In lieu of the deal, the delivery company scaled up their service (by hiring and training more drivers) in each city before making the app available to the QSR firm. The phased roll out of the service gave little control to store managers as to when the delivery channel was implemented, and hence little opportunity to prepare for the shock caused by increased demand. Since each store implemented the app delivery service at different times, we can measure the impact of the app on different store performance indicators before and after the implementation.

Empirically testing our hypotheses was made possible by the fact that almost all production processes, employee and manager functions, and capital are, by design, identical across the restaurants in our sample. We were also given access to records of how managers allocated workers to or changed their shifts, and what trainings were provided by managers to employees. On a personnel level, data included demographic characteristics (age, store, position, and gender) and the date of hiring and termination for each worker across all the restaurants.

FINDINGS:

  1. There was an overall increase in demand due to the implementation of the delivery app, which was concentrated during peak hours (lunchtime and dinnertime). The increase was nearly immediate and persisted throughout an 18-week sample of post-implementation performance data. 
  2. Managers met this increase in demand, and achieved an increase in performance without adding additional workers to their teams.

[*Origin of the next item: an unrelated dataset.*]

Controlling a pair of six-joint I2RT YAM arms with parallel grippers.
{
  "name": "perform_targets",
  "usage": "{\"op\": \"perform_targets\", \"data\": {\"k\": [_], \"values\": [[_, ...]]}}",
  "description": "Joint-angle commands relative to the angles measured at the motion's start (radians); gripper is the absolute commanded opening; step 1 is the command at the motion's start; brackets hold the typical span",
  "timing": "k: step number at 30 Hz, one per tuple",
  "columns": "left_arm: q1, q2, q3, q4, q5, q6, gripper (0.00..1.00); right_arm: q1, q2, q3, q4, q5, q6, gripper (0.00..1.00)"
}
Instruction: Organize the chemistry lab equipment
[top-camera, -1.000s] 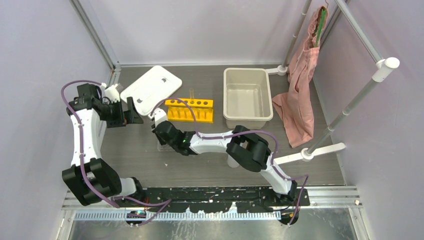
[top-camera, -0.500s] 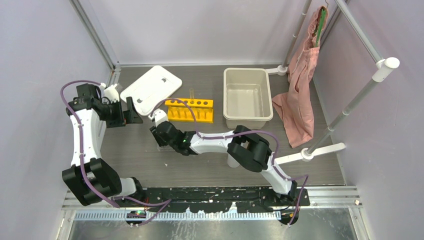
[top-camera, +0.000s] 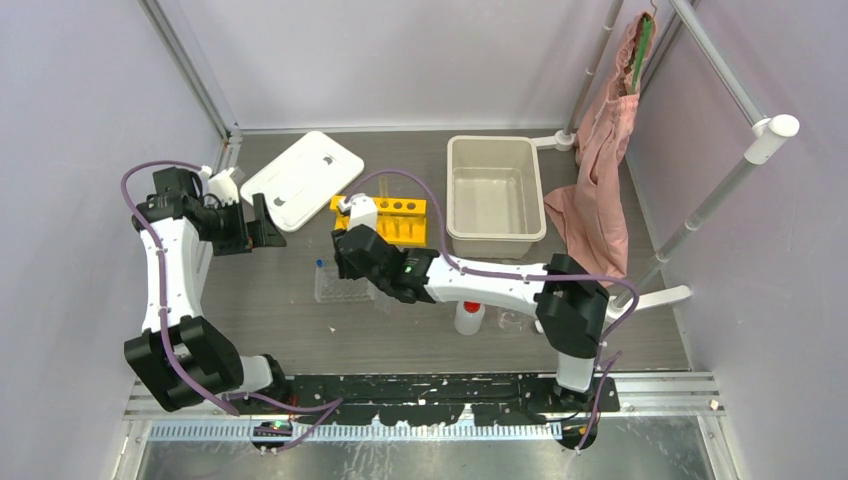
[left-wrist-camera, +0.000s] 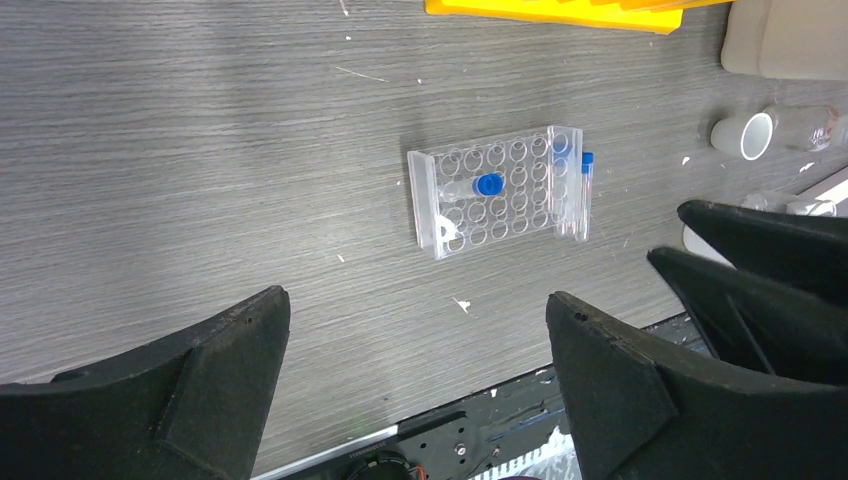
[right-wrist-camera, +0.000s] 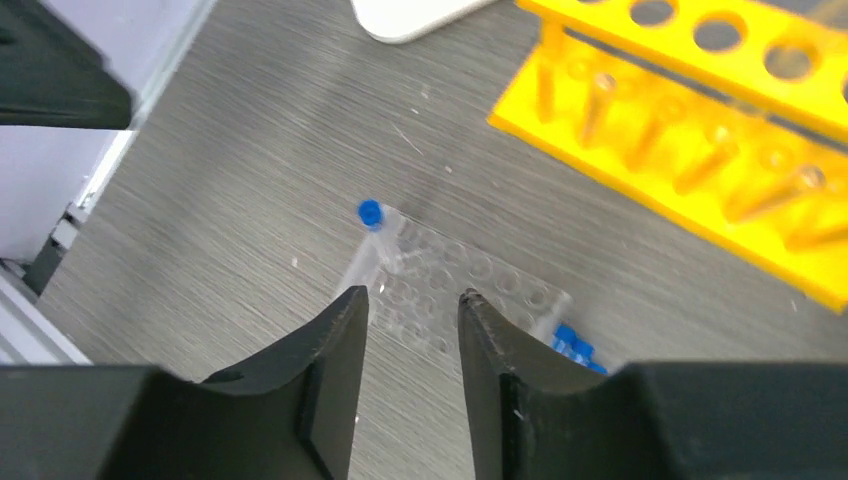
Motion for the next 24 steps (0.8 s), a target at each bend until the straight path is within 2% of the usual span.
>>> {"op": "perform_targets", "data": {"k": [1, 7, 24], "values": [[0.008, -0.018, 0.034, 0.004, 0.023, 0.005, 1.0, -0.035, -0.031, -0.055, -0.193, 0.038, 0.186, 0.42], [0.009, -0.017, 0.041, -0.012, 0.023, 0.003, 1.0, -0.048, 0.033, -0.034, -0.344, 0.019, 0.263, 0.38], [0.009, -0.013, 0.036, -0.012, 0.017, 0.005, 1.0, -0.133, 0.119, -0.068, -0.348, -0.116, 0.352, 0.31]]}}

This was accomplished with through 
    1. Changes in shift allocation: Managers rescheduled employees’ modal shifts to better meet times with peak demand, increased the number of shifts per employee, while also increasing the number of short notice reschedules. While it has been theorized that short notice schedules can cause an increase in turnover and absenteeism in the workforce, we surprisingly observed no significant changes to either at store level. 
    2. Increased training: Managers invested in training of their existing workforce, conducting more refresher trainings per store. Since workers must be trained before they can work different stations in a store, the additional trainings make it easier for managers to optimally allocate workers to meet demand. 
  3. Gender-balanced stores did better in driving sales and matching productivity, in comparison to stores that had a gender mismatch between the management and workers. 
    1. The impact of women managers on performance increases with the share of women workers in the stores. The same holds true for men dominated teams led by managers who are men. However, productivity is considerably lower when the gender of the managers differs from that of the workers. 
    2. Stores with a gender mismatch – with either men-heavy management (for eg. a store with 20% men managers and 70% women crew) or women-heavy management (for eg. a store with 70% women management and 20% men crew) carried out fewer reschedules, and saw increased turnover and absenteeism in comparison to gender balanced stores.